» PROVIDED DATA:

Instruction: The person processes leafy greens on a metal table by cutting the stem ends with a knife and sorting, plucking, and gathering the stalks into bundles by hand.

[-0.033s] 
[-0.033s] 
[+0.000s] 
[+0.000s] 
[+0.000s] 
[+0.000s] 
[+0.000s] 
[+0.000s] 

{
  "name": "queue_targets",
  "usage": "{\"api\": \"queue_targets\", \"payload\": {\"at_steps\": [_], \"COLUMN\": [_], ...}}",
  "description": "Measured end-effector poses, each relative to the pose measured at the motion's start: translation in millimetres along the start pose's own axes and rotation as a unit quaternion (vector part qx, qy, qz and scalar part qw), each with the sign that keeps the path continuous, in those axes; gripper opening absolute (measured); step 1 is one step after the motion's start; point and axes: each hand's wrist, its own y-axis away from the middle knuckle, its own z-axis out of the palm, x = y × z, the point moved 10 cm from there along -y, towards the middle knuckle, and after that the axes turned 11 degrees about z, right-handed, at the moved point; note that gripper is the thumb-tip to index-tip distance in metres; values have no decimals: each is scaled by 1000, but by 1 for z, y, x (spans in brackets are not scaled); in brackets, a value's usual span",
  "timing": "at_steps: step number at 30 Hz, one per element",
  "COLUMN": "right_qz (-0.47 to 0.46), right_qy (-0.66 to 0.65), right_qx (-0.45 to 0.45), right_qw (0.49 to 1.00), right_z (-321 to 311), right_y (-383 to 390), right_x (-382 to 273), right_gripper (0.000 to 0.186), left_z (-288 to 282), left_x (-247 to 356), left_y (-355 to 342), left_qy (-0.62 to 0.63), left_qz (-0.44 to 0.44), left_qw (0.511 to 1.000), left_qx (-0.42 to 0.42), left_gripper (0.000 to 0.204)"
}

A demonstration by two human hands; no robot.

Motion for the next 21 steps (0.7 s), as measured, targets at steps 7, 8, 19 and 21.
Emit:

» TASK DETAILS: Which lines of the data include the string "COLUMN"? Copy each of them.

» RESULT BELOW:
  "usage": "{\"api\": \"queue_targets\", \"payload\": {\"at_steps\": [_], \"COLUMN\": [_], ...}}",
  "COLUMN": "right_qz (-0.47 to 0.46), right_qy (-0.66 to 0.65), right_qx (-0.45 to 0.45), right_qw (0.49 to 1.00), right_z (-321 to 311), right_y (-383 to 390), right_x (-382 to 273), right_gripper (0.000 to 0.186), left_z (-288 to 282), left_x (-247 to 356), left_y (-355 to 342), left_qy (-0.62 to 0.63), left_qz (-0.44 to 0.44), left_qw (0.511 to 1.000), left_qx (-0.42 to 0.42), left_gripper (0.000 to 0.204)"

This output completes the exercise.